Just holed up today in hotel as it rains outside. I slept in then wrote this report. Did my washing, worked on new routes back through Shimane and Tottori. Cancelled and booked new hotels.

If you visit Japan then try some of the ramen you make yourself. I was going to say instant but these are far from that, you need to follow a few steps with them, but the results can be amazing, nothing like instant noodles in the west.


I shall end part one here. Tomorrow I brave the typhoon to get to Fukuoka then I hope on to Tsushima!



  1. Wow, you threw a few new tricks in there. I like the route following video and the others you posted as well.

    When the sun shines you really do have stunning views. I can see why you love to ride there (typhoons aside)

  2. Excellent post Warren.
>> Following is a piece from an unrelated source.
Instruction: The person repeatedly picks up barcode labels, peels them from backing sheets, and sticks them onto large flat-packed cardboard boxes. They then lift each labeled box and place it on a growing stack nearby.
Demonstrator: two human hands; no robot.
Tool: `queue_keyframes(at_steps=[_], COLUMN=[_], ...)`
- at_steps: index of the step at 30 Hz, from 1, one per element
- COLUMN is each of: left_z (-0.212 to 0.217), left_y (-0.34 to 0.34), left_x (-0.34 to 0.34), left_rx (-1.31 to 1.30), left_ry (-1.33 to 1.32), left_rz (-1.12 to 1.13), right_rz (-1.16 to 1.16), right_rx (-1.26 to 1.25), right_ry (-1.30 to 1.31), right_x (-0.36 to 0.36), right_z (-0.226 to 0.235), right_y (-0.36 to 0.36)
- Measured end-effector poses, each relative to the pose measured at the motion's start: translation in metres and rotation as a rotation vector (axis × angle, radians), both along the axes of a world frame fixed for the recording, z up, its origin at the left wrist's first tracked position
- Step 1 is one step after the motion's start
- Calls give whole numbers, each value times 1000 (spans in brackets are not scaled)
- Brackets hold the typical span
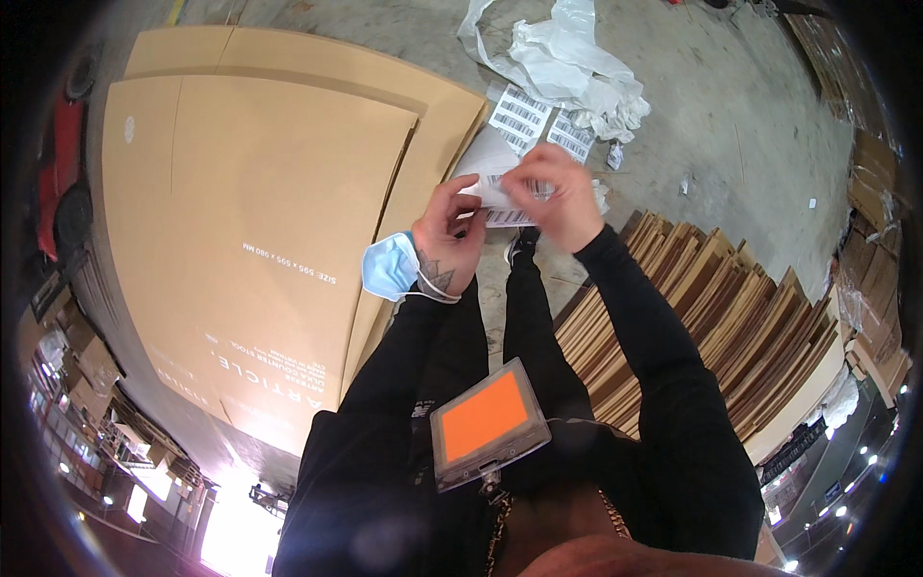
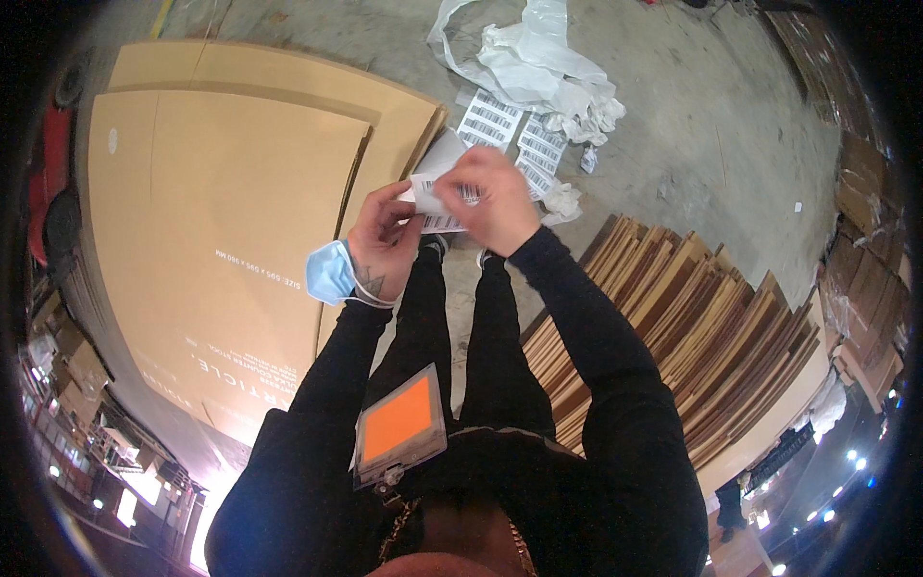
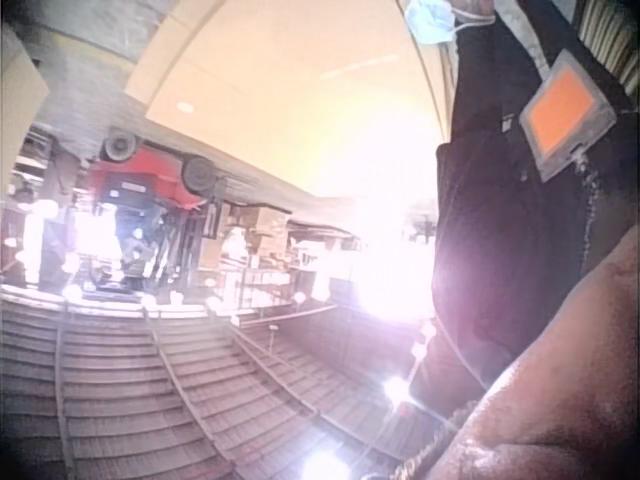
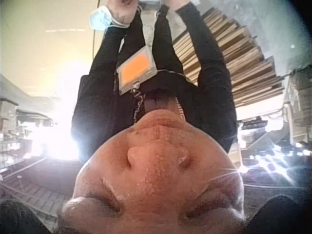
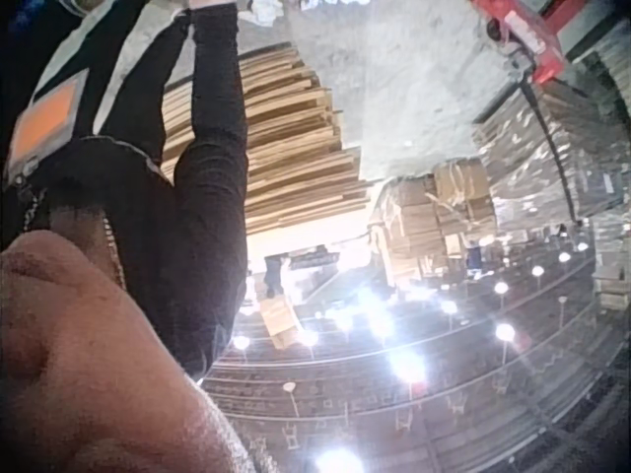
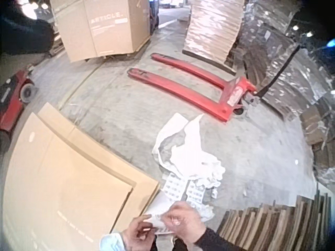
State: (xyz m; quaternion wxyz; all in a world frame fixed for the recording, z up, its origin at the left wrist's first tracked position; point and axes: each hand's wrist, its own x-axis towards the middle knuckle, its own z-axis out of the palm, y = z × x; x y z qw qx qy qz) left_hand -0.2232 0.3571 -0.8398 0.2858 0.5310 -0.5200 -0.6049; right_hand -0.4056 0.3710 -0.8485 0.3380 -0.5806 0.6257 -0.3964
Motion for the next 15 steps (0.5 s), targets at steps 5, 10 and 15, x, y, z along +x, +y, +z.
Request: queue_keyframes(at_steps=[5, 10, 15], left_z=[-19, -37, -38], left_y=[-3, 0, 3], left_x=[13, 20, 14], left_rx=[106, 245, 312], left_ry=[179, 285, 277], left_rz=[254, 397, 394], right_rz=[-801, -1269, -1150], right_rx=[177, 60, -41], right_ry=[-810, -1200, -1268], right_x=[-123, -189, -158], right_z=[-32, -56, -62], right_y=[0, 22, 37])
Are you working for the Japan tourism board because you sure are doing a fantastic job promoting Japan.

    I liked the 360 deg views, where is you bike in the first one?
    Nice videos too, wouldn't want to drop the FJR on that narrow little road, it'd be a hell of a job picking it up again and probably nobody on that road for days if you needed assistance.
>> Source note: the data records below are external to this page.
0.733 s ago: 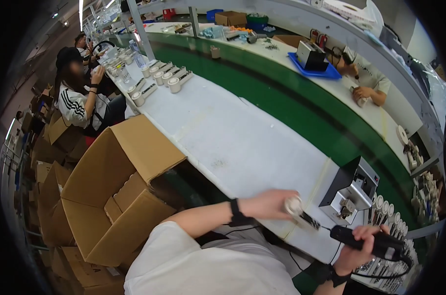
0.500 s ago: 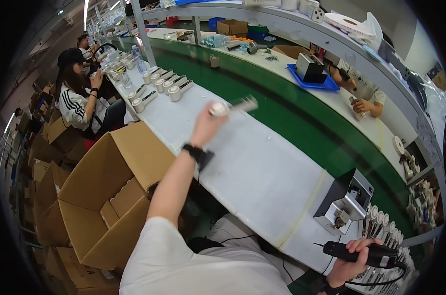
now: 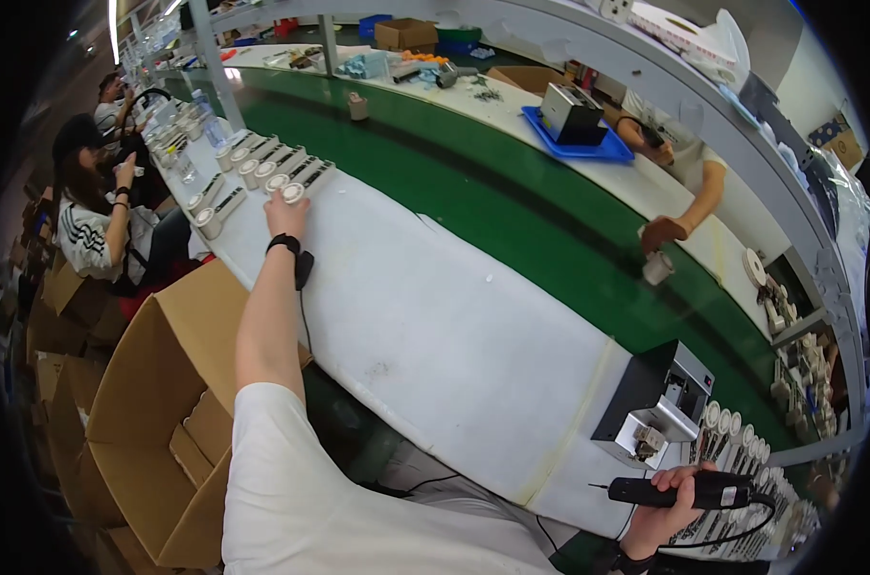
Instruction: Assembling and packing small manufactured components on a production line.
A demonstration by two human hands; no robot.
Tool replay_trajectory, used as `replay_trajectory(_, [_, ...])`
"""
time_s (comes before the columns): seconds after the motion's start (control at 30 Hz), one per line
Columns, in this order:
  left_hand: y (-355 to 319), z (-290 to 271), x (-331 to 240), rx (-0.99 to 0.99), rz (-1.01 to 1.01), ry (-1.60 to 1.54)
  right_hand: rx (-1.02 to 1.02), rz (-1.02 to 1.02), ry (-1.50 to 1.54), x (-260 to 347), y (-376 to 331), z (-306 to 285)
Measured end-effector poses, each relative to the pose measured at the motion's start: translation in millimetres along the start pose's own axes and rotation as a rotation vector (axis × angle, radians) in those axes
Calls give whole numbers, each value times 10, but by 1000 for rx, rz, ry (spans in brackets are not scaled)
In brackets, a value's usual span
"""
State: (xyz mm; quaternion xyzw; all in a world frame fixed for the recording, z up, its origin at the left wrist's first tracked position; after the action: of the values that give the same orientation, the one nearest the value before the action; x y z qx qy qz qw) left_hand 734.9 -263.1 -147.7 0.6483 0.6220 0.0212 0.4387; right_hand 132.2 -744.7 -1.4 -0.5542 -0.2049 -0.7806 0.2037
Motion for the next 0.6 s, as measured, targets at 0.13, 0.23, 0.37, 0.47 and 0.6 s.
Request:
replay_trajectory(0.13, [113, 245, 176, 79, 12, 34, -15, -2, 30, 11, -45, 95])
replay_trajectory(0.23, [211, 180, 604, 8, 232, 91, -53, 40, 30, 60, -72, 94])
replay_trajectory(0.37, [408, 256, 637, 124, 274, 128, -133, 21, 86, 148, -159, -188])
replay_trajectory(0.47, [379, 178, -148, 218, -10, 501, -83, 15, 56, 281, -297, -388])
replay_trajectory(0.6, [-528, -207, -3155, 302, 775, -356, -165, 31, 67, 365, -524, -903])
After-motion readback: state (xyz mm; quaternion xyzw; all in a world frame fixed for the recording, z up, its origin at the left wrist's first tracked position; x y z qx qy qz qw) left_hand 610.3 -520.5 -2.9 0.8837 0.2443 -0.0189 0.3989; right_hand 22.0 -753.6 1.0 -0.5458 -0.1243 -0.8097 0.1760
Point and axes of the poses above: each hand's wrist, its own y-axis towards the middle knuckle, its own z-axis out of the palm, x = y × z, the point moved 4 cm from there along y, towards the middle knuckle, and after that the axes turned 14 degrees about z, right-handed, at the moved point
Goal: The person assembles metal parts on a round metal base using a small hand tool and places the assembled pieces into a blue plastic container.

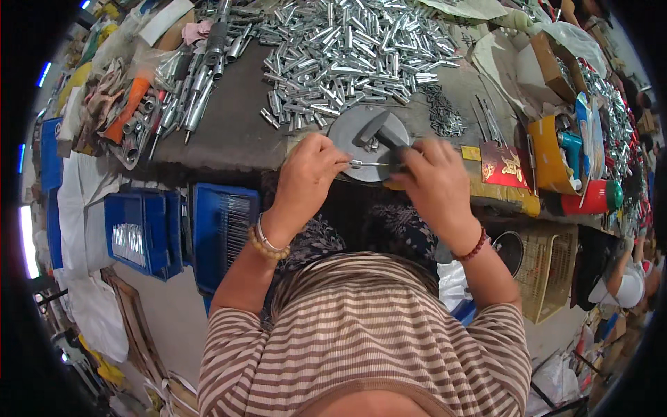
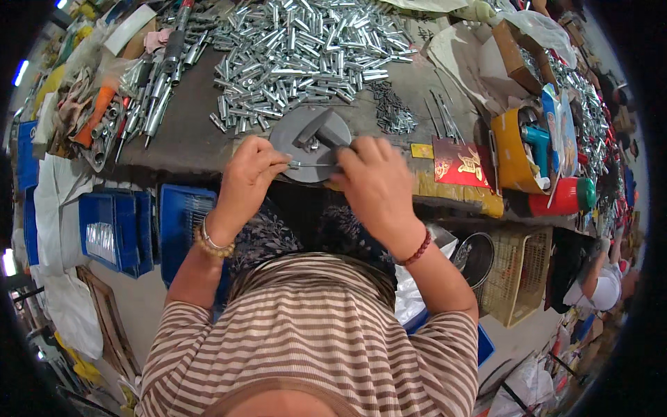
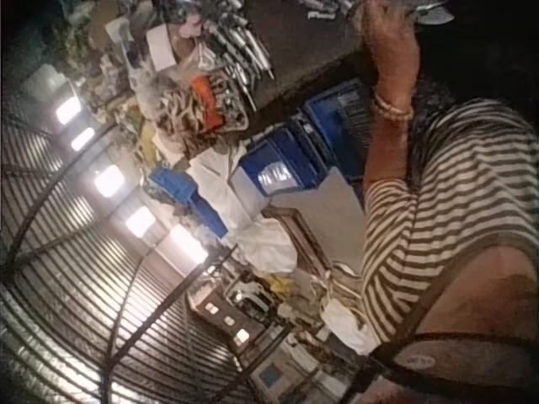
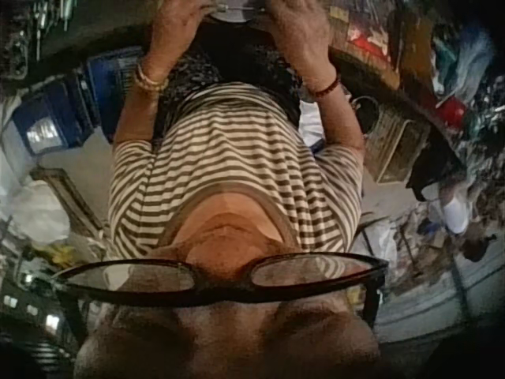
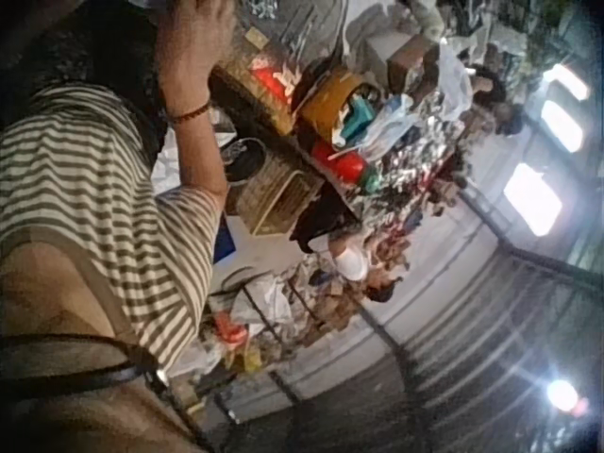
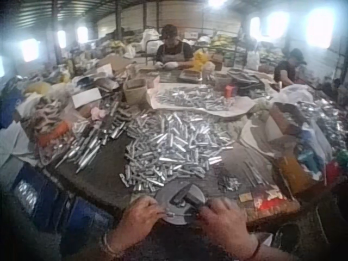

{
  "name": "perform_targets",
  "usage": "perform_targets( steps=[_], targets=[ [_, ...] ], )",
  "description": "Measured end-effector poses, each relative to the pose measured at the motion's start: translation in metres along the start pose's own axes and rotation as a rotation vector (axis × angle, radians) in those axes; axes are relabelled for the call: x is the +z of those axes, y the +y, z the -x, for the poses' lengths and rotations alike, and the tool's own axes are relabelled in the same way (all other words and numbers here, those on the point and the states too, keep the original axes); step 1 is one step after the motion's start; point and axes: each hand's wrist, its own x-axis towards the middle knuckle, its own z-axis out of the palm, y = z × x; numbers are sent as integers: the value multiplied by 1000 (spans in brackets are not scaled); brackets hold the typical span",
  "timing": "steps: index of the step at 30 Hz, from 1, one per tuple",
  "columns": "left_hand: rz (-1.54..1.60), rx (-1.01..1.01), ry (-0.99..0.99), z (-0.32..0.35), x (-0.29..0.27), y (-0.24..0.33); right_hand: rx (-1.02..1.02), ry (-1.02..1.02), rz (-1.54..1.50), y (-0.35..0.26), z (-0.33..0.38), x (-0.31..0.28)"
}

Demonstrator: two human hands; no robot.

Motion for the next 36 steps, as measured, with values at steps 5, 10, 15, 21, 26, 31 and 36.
perform_targets(
  steps=[5,10,15,21,26,31,36],
  targets=[
    [-15,20,98,5,5,2,185,-241,-209,-27,25,5],
    [282,-324,214,33,21,24,420,-425,-577,-33,37,8],
    [912,-664,174,41,32,29,667,-515,-914,-48,35,7],
    [885,-682,248,51,17,33,576,-508,-844,-69,33,15],
    [789,-753,306,73,-22,14,554,-516,-805,-51,29,17],
    [285,-862,502,180,-80,-66,771,-235,-1035,-10,33,34],
    [-316,-1364,428,348,-129,-172,745,-231,-991,-8,25,35]
  ],
)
    Love hotel eh, I guess it's lonely riding Japan on your own!

    • Hi Steve, I wish I had a job with them haha.

      My bike is just down the road a bit in the first 360 photo. You should be able to zoom and see it but the Ricoh hosted image won't embed in Google sites as of writing so testing a few 3rd party image hosting sites that have limited functions.

      That road got worse actually I am filming the better part since I am riding one handed holding the camera.

      I do sometimes wish to be riding with someone but then it is like a big adventure by oneself even if I miss out on things I cannot read on the way 🙂

  3. Great write up and pictures Warren! You certainly make riding in Japan look easy and attractive. Have you picked up much of the lingo in your time there or can any banana-bender get by?
    Those photos with the Ricoh are amazing. Is it simple to operate?
    Anyway, I am looking forward to the next installment!

    • Hi Dave,

      I have struggled to learn the language and reached a point where I have given up. If I stay I will have to stop all this riding and focus on that but for now I stumble along with a few words. Sometimes I regret when someone wants to talk to me but those times are rare and most Japanese go to great lengths to avoid interaction with foreigners.

      The Ricoh is very easy. One button operation but it works best on a small tripod via smartphone.

    • I should clarify my statement above, Japanese people are not unfriendly, rather it is a matter of awkwardness, for want of a better description, that means it is easier to avoid interaction with foreigners.